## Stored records
=== Begin Enclosure ===

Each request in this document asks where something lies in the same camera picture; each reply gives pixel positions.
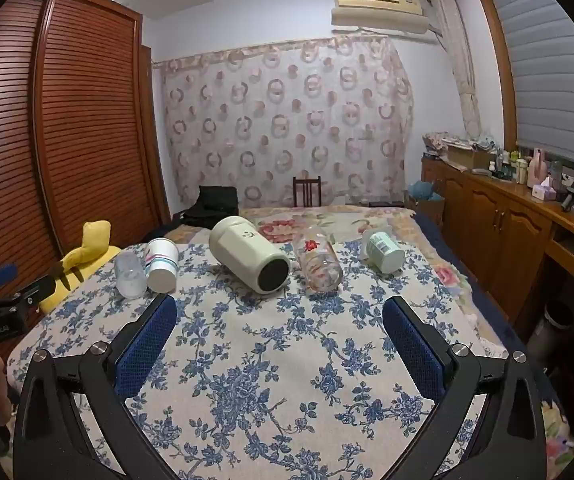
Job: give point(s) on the large cream insulated cup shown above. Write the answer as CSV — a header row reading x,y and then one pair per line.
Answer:
x,y
242,250

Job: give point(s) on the pink bottle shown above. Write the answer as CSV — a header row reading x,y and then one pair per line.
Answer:
x,y
539,167

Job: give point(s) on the clear plastic cup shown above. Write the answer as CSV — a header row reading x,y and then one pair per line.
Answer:
x,y
129,280

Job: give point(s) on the dark wooden chair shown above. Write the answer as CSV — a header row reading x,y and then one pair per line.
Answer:
x,y
307,192

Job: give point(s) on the white green bottle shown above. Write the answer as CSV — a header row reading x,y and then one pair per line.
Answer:
x,y
522,172

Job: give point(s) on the circle patterned curtain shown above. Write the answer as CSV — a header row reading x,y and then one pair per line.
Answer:
x,y
277,120

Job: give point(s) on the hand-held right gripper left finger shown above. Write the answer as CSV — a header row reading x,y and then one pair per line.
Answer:
x,y
147,347

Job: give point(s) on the yellow plush toy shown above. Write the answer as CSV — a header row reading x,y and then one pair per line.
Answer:
x,y
94,240

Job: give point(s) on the cardboard box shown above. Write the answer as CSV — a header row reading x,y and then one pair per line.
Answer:
x,y
467,157

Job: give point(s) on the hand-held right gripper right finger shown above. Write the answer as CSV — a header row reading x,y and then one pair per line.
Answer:
x,y
412,350

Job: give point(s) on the cream tied curtain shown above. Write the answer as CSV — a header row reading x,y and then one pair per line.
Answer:
x,y
459,60

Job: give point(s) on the white striped paper cup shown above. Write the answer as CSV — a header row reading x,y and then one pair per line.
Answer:
x,y
162,270

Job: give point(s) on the cream air conditioner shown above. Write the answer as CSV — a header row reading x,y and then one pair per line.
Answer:
x,y
377,10

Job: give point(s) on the grey trash bin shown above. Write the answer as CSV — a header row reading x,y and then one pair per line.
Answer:
x,y
549,330

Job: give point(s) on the blue floral cloth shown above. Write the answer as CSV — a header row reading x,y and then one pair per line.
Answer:
x,y
267,360

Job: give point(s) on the pink tissue box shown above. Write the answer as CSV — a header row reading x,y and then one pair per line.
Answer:
x,y
546,190

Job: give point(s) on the white cup green label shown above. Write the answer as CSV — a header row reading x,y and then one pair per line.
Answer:
x,y
384,252

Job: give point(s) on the clear glass cup red flowers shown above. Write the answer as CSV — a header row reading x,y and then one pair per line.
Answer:
x,y
317,265

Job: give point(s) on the black bag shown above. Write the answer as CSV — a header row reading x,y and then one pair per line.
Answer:
x,y
217,200

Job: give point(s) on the wooden cabinet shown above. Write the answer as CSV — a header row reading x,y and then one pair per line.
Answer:
x,y
507,220

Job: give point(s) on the wooden slatted wardrobe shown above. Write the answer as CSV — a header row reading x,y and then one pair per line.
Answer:
x,y
82,110

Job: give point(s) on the grey window blind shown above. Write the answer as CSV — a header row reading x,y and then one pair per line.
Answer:
x,y
557,85

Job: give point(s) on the blue soft bag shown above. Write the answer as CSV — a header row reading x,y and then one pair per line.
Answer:
x,y
424,190

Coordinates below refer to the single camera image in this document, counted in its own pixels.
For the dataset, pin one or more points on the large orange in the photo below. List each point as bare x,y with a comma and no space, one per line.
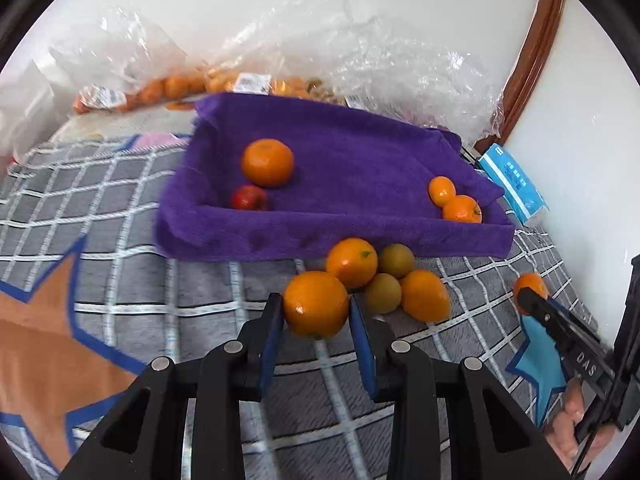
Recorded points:
267,162

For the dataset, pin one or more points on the oblong orange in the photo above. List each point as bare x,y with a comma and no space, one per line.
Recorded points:
425,295

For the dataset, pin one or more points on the pale printed bedsheet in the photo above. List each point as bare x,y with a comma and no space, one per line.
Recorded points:
115,125

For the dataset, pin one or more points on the purple towel-lined tray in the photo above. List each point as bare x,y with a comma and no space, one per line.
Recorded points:
350,160

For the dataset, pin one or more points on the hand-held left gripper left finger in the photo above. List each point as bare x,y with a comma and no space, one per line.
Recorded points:
267,340

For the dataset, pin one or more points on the orange with stem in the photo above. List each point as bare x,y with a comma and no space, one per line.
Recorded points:
462,209

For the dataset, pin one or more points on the small orange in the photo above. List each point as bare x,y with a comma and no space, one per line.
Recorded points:
315,304
351,262
532,282
442,191

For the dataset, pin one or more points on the small red fruit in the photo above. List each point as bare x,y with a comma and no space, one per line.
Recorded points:
249,198

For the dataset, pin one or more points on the grey checked star blanket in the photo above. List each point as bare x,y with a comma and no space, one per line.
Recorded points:
150,260

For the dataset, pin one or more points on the person's right hand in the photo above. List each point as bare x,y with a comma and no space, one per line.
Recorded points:
570,425

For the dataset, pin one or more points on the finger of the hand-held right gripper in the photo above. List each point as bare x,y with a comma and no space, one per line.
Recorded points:
550,317

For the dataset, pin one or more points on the white plastic bag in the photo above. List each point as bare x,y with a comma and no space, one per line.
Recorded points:
25,110

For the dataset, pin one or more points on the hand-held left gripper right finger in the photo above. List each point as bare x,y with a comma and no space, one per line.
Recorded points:
362,350

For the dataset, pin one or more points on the pile of bagged oranges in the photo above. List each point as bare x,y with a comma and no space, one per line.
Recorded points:
175,87

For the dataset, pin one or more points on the blue tissue pack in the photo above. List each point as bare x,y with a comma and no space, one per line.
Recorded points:
510,180

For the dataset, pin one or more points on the clear crumpled plastic bag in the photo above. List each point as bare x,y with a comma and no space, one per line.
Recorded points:
325,35

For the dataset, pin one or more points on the clear plastic bag of oranges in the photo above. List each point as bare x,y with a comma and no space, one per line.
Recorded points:
150,60

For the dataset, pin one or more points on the yellow-green citrus fruit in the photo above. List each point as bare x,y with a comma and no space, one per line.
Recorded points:
382,292
396,260

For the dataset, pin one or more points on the pile of bagged brown fruits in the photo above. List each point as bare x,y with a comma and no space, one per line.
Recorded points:
320,91

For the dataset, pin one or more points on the brown wooden door frame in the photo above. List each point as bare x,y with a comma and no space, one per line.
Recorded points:
537,50

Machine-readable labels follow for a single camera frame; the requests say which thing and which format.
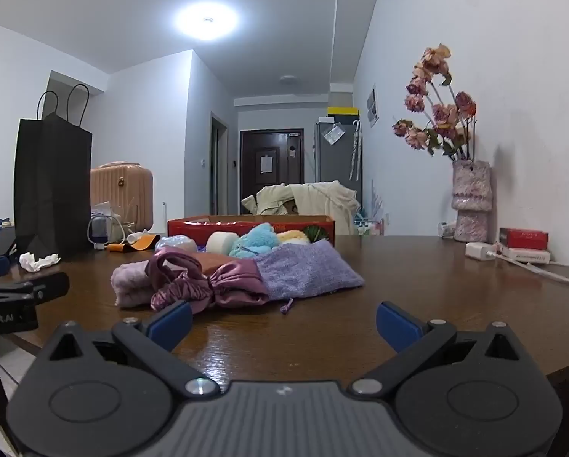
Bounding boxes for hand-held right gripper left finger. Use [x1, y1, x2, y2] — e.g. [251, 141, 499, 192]
[35, 301, 221, 397]

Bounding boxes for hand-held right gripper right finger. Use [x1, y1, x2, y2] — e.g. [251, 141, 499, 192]
[348, 301, 535, 397]

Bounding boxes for pink towel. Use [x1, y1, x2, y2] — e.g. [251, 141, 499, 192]
[112, 262, 160, 306]

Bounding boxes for purple satin drawstring bag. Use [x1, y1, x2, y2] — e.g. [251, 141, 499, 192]
[145, 250, 270, 315]

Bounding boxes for iridescent mesh ball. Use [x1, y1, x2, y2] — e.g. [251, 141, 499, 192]
[155, 235, 199, 254]

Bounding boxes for white roll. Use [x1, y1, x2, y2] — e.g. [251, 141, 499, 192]
[205, 232, 240, 256]

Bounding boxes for red cardboard box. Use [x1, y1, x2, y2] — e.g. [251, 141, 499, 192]
[167, 215, 337, 248]

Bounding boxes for lavender knit pouch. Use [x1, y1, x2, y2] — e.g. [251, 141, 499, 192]
[255, 242, 366, 315]

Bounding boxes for crumpled white tissue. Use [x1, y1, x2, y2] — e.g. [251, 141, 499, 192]
[19, 252, 61, 273]

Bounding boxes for blue white pouch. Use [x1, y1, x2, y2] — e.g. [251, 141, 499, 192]
[90, 201, 137, 248]

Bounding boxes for black paper bag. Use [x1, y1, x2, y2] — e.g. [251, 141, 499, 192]
[14, 84, 93, 262]

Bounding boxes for white charger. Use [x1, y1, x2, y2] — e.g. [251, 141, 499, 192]
[465, 242, 504, 260]

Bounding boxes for pink ribbed suitcase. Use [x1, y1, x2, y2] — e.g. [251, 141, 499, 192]
[90, 162, 154, 240]

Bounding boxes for yellow plush toy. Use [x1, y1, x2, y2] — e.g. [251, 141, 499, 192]
[277, 230, 310, 247]

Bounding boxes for beige jacket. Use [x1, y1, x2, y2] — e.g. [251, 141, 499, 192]
[241, 181, 361, 235]

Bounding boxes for pink speckled vase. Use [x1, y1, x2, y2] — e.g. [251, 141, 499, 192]
[451, 159, 494, 243]

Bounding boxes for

=== End Enclosure ===

## YOUR TASK
Copy out the lines above, from the one holding "Bounding boxes for beige" through the final line, with no other lines.

## EXERCISE ANSWER
Bounding boxes for beige jacket. Use [x1, y1, x2, y2] — e.g. [251, 141, 499, 192]
[241, 181, 361, 235]

Bounding boxes for pink speckled vase. Use [x1, y1, x2, y2] — e.g. [251, 141, 499, 192]
[451, 159, 494, 243]

Bounding boxes for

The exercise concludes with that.